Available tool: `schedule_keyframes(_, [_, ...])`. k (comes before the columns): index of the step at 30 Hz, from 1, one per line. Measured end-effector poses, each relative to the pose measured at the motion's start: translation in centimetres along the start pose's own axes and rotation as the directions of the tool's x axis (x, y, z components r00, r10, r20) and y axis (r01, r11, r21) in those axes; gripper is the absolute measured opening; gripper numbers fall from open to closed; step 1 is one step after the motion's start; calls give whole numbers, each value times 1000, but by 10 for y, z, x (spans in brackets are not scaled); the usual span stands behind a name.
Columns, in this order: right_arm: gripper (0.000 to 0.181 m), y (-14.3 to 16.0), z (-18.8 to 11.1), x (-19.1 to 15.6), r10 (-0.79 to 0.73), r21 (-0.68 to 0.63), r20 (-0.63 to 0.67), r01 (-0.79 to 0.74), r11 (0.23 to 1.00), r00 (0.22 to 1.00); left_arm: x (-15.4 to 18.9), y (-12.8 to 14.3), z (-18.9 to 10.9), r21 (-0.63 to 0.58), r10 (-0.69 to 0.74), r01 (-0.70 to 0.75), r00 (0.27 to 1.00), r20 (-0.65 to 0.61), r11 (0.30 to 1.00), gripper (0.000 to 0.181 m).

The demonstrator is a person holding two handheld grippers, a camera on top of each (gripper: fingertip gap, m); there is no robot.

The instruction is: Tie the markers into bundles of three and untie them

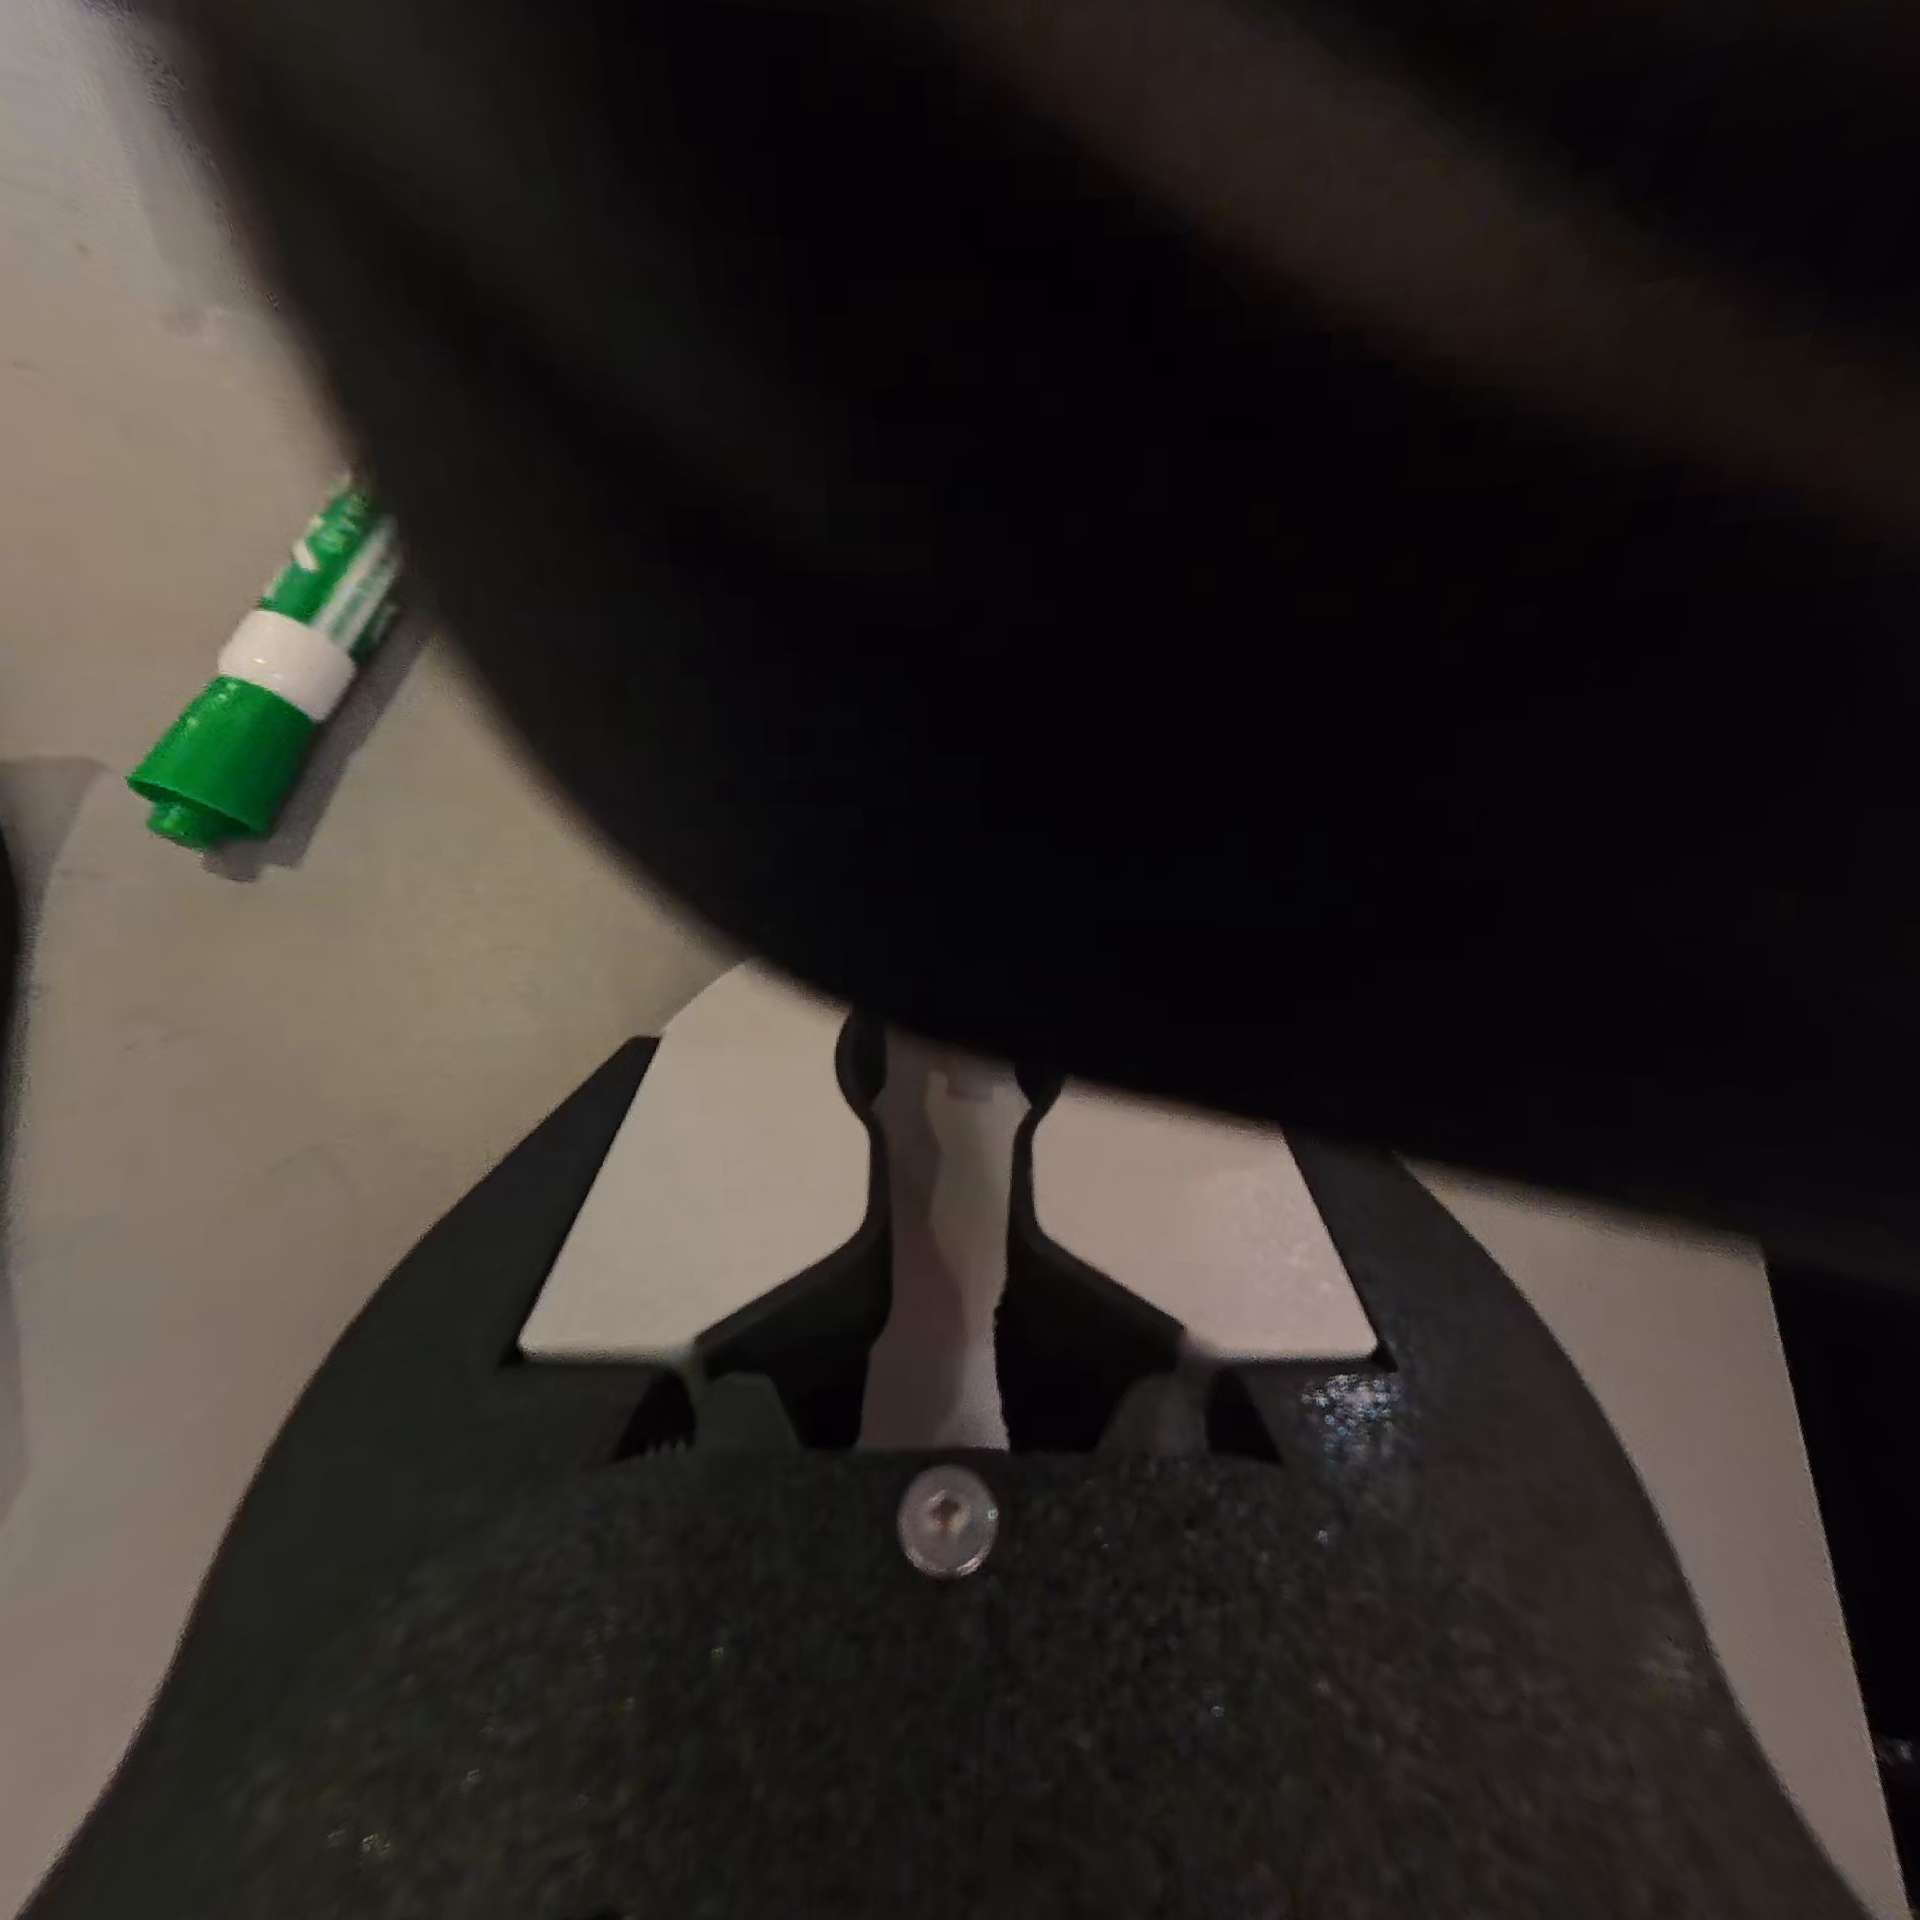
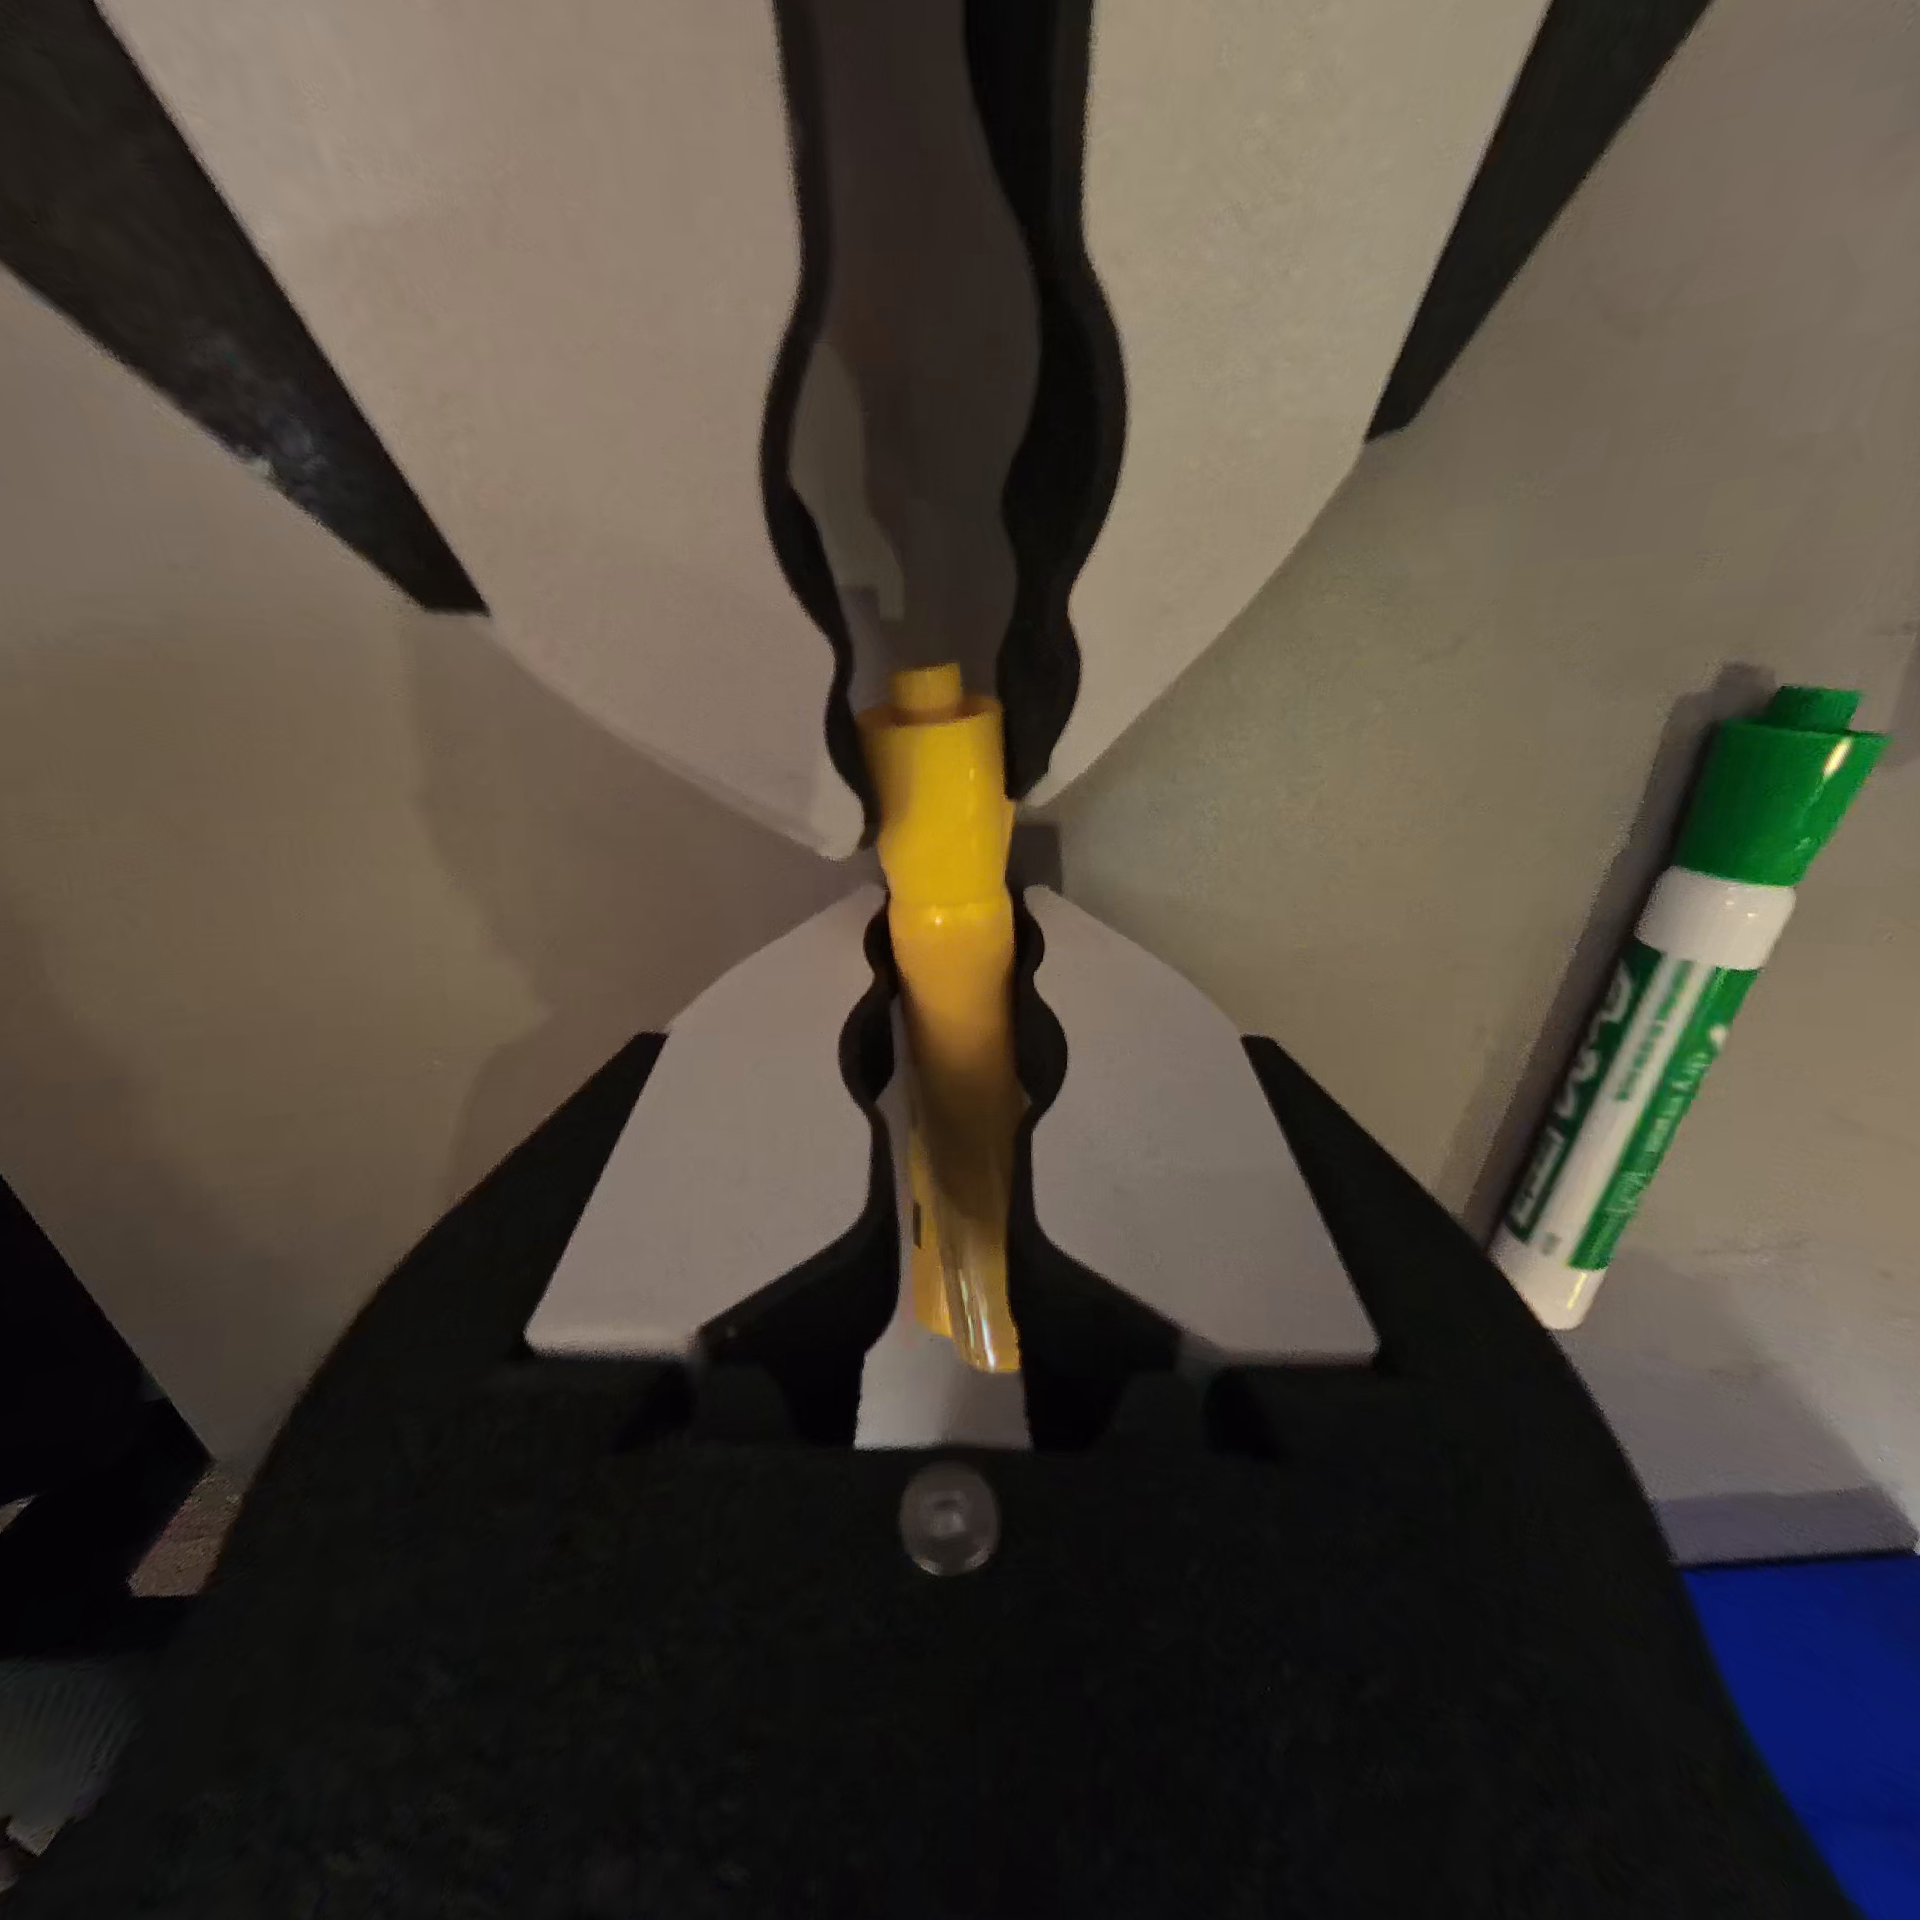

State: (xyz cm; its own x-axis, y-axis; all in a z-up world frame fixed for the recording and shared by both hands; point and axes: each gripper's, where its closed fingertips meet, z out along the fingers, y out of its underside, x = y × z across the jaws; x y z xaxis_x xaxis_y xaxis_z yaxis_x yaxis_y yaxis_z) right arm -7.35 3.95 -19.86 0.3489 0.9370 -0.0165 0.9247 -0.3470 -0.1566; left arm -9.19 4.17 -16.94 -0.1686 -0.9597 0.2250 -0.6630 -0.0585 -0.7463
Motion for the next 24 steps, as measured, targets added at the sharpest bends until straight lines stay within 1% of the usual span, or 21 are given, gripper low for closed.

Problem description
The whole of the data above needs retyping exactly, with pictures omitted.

Completed exercise
Available tool: `schedule_keyframes(_, [_, ...])`. k (comes before the columns): index of the step at 30 Hz, from 1, one per line. Measured end-effector poses, each relative to the pose measured at the motion's start: translation in centimetres along the start pose's own axes and rotation as the directions of the tool's x axis (x, y, z components r00, r10, r20) and y axis (r01, r11, r21) in those axes; gripper is the absolute measured opening; gripper numbers fall from open to closed; step 1 is one step after the motion's start; calls give whole numbers, each value times 1000, but by 10 for y, z, x (spans in brackets are not scaled); the usual span stands behind a name.
Columns, in this order: right_arm: gripper (0.000 to 0.181 m), y (-14.3 to 16.0), z (-18.8 to 11.1), x (-19.1 to 15.6), r10 (-0.79 to 0.73), r21 (-0.68 to 0.63), r20 (-0.63 to 0.67), r01 (-0.79 to 0.74), r11 (0.23 to 1.00), r00 (0.22 to 1.00); left_arm: x (-15.4 to 18.9), y (-12.8 to 14.3), z (-18.9 to 10.9), r21 (-0.63 to 0.58), r10 (-0.69 to 0.74), r01 (-0.70 to 0.75), r00 (0.27 to 1.00), r20 (-0.65 to 0.61), r11 (0.30 to 1.00), gripper (0.000 to 0.181 m).

The demonstrator is a person holding two handheld grippers, a camera on top of each (gripper: fingertip gap, m); there is no robot.

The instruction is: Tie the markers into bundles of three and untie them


State: (xyz cm; its own x-axis, y-axis; all in a z-up world frame fixed for the recording and shared by both hands; point and axes: each gripper's, where its closed fingertips meet, z out along the fingers, y out of its underside, x = y × z across the jaws; x y z xaxis_x xaxis_y xaxis_z yaxis_x yaxis_y yaxis_z) right arm -7.35 3.95 -19.86 0.3489 0.9370 -0.0165 0.9247 -0.3470 -0.1566; left arm -9.19 4.17 -16.94 -0.1686 -0.9597 0.2250 -0.6630 -0.0585 -0.7463
Motion for the next 24 steps, as measured, targets added at the sharpest bends until straight lines stay within 1% of the usual span, or 21 are given, gripper low for closed.

Further output is not needed for this exercise.